*** Opening of THE INPUT ***
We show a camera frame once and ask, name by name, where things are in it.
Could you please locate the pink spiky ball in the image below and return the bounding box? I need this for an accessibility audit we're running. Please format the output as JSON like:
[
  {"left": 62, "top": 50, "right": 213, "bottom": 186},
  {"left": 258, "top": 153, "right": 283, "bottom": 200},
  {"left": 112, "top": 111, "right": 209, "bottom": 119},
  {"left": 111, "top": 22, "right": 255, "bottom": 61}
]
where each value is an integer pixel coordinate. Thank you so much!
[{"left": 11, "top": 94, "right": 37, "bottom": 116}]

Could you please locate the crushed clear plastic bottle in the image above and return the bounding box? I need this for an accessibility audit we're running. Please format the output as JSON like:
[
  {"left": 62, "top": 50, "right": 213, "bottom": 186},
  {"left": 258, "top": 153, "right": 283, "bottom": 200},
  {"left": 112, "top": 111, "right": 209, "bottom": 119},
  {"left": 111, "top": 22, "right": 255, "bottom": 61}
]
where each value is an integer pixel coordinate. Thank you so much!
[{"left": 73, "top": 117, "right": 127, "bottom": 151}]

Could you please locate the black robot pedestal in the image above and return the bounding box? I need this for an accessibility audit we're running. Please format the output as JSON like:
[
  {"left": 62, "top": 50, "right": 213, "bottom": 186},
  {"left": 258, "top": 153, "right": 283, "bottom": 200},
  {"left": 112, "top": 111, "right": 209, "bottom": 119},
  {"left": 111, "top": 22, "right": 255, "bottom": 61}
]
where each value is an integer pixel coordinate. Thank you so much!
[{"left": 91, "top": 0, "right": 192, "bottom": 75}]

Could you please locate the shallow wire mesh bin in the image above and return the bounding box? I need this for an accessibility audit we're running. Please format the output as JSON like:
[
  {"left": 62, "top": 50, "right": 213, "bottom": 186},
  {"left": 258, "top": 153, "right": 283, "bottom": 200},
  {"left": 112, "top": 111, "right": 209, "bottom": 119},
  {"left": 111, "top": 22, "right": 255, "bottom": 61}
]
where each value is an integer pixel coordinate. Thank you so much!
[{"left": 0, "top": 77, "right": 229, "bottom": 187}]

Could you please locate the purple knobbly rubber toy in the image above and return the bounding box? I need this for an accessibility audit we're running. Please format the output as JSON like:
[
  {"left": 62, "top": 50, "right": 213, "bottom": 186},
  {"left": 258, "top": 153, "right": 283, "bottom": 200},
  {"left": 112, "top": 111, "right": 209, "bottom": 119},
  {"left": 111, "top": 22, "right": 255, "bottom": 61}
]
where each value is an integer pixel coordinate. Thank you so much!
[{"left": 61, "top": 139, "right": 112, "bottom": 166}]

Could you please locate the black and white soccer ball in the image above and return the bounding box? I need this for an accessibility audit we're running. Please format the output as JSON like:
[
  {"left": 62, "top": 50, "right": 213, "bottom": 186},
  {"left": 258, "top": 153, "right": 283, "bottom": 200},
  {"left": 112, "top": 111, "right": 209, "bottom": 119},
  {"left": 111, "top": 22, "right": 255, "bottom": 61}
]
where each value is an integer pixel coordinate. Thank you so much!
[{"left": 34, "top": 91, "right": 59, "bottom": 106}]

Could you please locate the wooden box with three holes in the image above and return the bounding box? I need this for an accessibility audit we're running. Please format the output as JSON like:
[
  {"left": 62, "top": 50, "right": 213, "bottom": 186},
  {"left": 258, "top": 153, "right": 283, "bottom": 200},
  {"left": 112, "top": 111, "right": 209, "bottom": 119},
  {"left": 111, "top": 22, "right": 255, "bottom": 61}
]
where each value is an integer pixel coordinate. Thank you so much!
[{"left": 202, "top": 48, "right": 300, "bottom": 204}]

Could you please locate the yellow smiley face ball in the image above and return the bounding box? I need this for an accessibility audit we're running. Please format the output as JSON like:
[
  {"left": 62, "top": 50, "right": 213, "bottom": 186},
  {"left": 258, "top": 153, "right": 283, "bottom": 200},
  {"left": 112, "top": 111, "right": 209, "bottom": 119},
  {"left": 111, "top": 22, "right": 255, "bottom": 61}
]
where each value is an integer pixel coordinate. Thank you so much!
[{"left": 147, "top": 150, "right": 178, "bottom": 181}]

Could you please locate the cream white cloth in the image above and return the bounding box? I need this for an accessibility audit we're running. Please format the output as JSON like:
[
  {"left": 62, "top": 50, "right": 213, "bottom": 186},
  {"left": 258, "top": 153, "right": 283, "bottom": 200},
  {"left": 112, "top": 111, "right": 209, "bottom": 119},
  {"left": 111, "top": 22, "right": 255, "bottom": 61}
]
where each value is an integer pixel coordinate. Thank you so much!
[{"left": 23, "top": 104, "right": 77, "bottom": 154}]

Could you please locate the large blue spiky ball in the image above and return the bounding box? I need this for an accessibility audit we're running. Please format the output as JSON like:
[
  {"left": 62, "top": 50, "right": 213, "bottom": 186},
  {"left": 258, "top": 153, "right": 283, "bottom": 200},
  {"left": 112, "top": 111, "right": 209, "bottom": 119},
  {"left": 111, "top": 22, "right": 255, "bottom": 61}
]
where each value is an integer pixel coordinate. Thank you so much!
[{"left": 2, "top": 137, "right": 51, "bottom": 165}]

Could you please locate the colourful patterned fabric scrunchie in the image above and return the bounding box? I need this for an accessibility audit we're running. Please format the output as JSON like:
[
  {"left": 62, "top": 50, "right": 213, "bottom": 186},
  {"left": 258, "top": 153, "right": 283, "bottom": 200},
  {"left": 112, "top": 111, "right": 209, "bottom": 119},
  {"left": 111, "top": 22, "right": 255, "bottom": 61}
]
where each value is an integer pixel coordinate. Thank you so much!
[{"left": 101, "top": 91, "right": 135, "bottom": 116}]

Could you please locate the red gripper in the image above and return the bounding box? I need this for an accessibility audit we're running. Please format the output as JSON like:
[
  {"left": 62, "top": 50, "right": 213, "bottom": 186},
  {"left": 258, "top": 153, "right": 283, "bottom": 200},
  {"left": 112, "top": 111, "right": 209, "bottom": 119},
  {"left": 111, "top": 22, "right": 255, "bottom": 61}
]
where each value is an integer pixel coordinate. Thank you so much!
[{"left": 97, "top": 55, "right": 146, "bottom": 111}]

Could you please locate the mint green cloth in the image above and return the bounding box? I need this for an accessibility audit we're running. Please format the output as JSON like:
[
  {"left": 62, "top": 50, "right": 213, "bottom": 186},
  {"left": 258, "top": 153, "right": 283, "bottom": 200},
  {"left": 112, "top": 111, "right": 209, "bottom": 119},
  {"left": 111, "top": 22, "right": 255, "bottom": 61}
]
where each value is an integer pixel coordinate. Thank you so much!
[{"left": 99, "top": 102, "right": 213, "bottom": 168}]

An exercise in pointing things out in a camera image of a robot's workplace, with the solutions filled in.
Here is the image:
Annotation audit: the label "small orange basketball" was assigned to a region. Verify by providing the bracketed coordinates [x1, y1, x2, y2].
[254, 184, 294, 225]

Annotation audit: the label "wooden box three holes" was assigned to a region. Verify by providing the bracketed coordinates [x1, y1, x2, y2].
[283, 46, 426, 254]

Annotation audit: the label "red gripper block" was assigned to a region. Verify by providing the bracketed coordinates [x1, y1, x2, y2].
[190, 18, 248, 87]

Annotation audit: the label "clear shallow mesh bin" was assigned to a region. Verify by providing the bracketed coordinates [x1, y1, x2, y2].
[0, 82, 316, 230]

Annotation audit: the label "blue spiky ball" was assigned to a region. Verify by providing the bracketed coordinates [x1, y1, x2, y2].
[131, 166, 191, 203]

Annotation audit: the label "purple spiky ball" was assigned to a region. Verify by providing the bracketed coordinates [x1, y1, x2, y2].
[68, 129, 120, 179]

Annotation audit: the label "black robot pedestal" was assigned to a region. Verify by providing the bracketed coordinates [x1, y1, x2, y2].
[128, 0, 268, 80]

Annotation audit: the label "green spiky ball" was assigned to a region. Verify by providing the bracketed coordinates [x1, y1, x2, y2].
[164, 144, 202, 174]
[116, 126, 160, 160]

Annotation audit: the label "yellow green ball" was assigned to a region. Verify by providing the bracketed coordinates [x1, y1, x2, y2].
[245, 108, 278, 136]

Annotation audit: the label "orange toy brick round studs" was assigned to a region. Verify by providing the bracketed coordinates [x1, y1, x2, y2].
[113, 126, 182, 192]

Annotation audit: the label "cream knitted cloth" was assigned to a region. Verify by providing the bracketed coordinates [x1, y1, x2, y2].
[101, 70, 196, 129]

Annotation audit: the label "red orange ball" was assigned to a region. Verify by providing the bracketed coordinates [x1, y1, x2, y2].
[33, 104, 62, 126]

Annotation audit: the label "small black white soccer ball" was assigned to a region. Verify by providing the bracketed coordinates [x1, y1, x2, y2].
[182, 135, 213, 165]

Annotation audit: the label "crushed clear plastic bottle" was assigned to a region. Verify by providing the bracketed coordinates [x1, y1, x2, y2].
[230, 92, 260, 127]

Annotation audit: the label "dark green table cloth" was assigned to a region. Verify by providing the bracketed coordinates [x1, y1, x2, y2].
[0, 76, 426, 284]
*** Close of THE INPUT ***
*** Opening of THE INPUT ***
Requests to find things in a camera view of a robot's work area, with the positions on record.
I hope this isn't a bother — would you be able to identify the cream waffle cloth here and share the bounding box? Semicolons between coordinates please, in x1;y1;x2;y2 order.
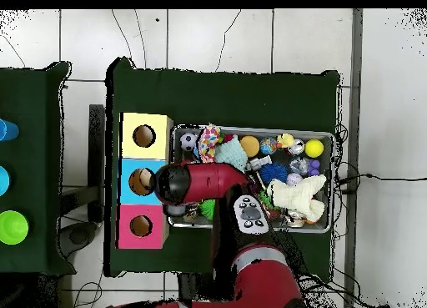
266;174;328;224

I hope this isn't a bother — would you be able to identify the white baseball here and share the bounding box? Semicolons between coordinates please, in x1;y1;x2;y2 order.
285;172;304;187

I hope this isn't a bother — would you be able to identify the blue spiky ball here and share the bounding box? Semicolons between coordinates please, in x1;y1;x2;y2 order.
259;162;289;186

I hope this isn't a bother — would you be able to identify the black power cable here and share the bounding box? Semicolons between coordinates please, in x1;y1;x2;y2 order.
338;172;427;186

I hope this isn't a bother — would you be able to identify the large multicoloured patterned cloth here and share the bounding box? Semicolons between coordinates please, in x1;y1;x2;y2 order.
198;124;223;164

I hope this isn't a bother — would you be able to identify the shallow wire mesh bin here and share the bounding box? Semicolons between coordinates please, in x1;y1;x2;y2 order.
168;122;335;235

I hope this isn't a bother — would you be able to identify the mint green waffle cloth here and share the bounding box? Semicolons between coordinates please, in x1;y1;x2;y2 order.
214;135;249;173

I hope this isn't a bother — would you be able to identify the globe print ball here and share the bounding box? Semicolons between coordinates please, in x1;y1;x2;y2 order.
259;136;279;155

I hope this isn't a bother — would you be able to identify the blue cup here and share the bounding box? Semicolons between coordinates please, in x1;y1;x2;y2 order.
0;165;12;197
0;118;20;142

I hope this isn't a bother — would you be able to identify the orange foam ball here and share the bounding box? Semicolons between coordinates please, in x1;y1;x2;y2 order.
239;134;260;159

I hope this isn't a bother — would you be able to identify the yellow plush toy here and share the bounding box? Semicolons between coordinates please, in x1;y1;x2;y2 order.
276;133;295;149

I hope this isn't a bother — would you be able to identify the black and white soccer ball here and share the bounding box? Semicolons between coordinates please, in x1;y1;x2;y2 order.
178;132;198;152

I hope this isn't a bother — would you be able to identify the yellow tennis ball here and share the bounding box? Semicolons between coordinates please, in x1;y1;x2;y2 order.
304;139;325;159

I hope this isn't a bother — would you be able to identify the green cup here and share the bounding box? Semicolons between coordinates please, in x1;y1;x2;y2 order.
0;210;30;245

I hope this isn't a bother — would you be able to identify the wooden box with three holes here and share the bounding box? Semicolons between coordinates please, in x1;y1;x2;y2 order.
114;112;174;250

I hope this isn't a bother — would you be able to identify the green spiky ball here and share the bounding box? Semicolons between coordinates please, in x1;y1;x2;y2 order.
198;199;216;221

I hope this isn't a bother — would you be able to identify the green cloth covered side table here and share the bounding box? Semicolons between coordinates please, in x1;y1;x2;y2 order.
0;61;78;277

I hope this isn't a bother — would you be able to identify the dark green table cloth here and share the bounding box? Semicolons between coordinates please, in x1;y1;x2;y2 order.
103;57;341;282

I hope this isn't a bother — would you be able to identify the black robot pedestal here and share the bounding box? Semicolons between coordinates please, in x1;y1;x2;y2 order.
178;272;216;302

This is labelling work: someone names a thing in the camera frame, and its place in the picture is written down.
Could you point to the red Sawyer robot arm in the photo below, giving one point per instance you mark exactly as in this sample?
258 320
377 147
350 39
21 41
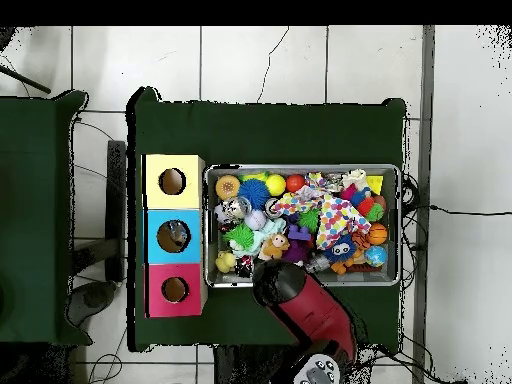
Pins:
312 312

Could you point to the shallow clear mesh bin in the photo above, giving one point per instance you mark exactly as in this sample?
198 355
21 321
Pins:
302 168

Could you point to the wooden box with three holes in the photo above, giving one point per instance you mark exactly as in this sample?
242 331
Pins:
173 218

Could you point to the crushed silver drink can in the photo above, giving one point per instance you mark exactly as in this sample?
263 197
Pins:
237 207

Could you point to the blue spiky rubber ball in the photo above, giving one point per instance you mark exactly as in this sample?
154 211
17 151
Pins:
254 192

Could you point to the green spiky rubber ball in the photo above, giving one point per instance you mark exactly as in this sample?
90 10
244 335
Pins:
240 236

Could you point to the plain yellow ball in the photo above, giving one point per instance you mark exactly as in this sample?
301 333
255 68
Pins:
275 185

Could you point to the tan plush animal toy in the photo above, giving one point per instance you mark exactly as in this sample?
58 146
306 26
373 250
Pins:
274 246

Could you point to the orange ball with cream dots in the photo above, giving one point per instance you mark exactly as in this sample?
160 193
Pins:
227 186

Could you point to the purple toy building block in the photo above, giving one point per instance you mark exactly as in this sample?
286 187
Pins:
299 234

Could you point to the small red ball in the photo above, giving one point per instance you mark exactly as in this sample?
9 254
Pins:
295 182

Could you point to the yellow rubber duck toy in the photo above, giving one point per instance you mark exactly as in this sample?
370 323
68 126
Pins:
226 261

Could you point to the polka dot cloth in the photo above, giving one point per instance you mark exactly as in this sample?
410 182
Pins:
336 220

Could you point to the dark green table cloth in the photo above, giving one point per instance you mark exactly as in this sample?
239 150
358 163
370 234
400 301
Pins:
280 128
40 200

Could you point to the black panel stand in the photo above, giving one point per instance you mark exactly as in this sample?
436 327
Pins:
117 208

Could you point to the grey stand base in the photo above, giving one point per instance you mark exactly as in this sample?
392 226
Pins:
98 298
*** Close of THE INPUT ***
PROBLEM DETAILS
Only lines containing the string "stand" are needed. Pull each of them out of the records above.

TASK ANSWER
Could you point to the black panel stand in the photo above, giving one point per instance you mark exactly as in this sample?
Could you point to the grey stand base in the photo above, giving one point per instance you mark exactly as in this sample?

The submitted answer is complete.